=== INSTRUCTIONS FOR THE TASK ===
Please return the lines below verbatim, beginning at the one that has "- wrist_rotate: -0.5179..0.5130" and stopping after the one that has "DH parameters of", and add no other lines.

=== DATASET RECORDS ===
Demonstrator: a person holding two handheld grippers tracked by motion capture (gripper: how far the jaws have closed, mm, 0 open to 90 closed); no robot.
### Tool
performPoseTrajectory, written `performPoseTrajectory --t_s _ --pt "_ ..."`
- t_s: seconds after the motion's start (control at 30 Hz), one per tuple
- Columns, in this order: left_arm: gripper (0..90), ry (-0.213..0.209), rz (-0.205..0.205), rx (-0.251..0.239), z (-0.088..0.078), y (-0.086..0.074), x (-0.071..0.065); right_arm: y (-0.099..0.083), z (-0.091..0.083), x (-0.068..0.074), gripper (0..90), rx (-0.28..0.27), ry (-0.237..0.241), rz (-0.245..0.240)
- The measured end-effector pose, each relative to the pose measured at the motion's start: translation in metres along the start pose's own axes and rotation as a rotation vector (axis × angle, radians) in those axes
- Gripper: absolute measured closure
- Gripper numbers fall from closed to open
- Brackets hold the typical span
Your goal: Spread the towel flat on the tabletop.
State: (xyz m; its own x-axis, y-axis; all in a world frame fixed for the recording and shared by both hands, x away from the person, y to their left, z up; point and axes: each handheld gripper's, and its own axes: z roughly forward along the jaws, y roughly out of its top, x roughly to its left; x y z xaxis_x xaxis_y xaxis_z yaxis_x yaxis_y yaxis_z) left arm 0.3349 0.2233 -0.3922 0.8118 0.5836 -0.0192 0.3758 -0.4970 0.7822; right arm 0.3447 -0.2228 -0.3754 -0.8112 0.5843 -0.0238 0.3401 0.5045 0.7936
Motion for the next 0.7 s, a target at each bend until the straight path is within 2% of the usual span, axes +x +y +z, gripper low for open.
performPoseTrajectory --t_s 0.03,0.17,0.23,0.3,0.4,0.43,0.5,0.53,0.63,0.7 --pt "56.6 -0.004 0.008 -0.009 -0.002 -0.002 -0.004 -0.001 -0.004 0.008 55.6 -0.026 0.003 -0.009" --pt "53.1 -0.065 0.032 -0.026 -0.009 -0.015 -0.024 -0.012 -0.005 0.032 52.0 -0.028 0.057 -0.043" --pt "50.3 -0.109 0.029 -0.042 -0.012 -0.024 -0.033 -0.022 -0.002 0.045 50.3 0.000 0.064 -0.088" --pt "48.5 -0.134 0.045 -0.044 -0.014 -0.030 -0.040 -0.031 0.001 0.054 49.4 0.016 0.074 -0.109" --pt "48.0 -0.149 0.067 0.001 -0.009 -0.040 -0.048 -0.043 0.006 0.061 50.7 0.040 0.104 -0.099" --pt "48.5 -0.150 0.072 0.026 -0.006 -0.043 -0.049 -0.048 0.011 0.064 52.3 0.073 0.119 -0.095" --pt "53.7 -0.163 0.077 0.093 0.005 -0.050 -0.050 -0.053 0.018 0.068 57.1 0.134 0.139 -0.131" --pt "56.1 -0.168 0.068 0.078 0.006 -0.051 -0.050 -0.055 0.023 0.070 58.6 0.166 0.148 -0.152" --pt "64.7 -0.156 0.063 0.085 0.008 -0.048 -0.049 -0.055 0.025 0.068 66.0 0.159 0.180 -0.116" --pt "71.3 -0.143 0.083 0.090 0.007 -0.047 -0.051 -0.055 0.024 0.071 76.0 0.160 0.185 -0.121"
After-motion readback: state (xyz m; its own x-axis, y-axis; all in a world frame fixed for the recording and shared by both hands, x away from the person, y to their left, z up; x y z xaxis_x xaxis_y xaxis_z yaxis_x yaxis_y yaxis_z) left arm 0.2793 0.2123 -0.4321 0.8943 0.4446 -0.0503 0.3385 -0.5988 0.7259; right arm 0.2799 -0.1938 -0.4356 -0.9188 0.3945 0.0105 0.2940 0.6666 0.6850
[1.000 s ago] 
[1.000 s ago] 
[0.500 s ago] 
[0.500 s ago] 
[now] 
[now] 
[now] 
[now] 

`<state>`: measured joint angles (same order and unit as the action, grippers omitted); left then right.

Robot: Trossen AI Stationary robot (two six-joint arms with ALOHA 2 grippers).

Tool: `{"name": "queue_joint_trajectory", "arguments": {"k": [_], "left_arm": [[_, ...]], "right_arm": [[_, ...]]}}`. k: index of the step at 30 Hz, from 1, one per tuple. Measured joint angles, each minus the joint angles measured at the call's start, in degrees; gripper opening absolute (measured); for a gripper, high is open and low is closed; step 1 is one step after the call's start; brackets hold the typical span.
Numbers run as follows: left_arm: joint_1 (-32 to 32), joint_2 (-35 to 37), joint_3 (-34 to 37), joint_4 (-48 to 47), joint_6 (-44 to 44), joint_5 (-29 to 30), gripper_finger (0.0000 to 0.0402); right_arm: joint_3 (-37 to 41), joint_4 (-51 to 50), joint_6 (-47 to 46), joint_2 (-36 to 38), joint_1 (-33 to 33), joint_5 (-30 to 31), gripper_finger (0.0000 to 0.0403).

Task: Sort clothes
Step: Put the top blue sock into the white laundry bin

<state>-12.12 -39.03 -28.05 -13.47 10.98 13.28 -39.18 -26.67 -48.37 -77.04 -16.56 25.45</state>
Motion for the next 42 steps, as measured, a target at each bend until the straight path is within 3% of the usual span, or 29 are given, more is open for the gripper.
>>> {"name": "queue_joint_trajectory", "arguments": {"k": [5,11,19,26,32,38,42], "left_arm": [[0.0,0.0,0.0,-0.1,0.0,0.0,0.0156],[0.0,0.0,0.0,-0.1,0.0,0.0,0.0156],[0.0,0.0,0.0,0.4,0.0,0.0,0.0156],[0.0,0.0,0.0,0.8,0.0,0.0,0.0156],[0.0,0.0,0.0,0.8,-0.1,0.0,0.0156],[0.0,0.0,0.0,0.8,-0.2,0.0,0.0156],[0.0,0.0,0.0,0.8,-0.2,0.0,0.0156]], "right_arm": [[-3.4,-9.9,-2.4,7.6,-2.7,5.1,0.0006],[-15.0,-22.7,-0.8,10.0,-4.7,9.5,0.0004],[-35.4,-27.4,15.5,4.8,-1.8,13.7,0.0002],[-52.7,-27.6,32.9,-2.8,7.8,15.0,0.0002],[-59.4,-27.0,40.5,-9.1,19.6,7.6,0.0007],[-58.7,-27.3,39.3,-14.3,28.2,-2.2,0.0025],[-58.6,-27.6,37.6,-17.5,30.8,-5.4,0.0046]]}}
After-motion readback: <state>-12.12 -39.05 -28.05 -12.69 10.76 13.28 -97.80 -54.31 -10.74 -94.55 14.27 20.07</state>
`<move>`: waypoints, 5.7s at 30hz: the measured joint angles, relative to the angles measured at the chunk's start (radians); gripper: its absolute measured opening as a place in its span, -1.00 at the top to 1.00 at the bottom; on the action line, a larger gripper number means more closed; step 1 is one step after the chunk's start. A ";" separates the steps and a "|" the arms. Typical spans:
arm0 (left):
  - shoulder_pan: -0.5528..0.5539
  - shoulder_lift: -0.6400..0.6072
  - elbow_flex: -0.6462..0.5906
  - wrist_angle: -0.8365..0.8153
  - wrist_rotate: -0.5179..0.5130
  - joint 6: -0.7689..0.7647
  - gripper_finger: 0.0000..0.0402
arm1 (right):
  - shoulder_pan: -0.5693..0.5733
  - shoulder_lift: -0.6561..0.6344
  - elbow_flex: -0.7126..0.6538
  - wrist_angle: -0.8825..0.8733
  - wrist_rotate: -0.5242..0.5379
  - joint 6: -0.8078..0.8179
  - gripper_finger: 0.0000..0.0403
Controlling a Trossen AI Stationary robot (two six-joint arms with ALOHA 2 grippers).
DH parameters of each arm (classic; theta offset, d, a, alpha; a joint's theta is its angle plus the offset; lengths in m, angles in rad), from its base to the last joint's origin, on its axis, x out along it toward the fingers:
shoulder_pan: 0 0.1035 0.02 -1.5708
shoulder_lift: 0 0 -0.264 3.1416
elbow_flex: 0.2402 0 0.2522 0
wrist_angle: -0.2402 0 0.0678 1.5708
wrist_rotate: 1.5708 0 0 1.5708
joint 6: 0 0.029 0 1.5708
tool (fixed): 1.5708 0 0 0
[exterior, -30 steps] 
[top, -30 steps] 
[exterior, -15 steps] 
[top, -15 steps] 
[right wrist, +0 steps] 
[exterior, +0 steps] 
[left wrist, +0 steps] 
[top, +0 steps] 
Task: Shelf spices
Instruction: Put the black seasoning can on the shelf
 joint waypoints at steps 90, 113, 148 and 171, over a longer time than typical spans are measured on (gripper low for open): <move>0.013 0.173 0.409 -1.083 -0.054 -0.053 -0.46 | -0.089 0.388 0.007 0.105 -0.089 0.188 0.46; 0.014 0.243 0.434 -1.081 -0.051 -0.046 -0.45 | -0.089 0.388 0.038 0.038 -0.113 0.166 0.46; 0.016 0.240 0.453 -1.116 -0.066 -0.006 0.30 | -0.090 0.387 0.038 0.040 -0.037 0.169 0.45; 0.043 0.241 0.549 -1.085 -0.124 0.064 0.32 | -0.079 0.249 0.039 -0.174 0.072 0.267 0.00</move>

=== SOLVED EXERCISE ===
  - wrist_rotate: -0.5179..0.5130
  - joint 6: -0.7689..0.7647
  - gripper_finger: 0.0000..0.0402
arm1 (right):
  - shoulder_pan: -0.5693..0.5733
  - shoulder_lift: -0.6561..0.6344
  - elbow_flex: -0.7126..0.6538
  - wrist_angle: -0.8825..0.8733
  - wrist_rotate: -0.5242..0.5379
  - joint 6: -0.8078..0.8179
  - gripper_finger: 0.0000..0.0403
Controlling a Trossen AI Stationary robot (two six-joint arms with ALOHA 2 grippers).
DH parameters of each arm (classic; theta offset, d, a, alpha; a joint's theta is its angle plus the offset; lengths in m, angles in rad), from its base to the last joint's origin, on its axis, x out along it toward the fingers:

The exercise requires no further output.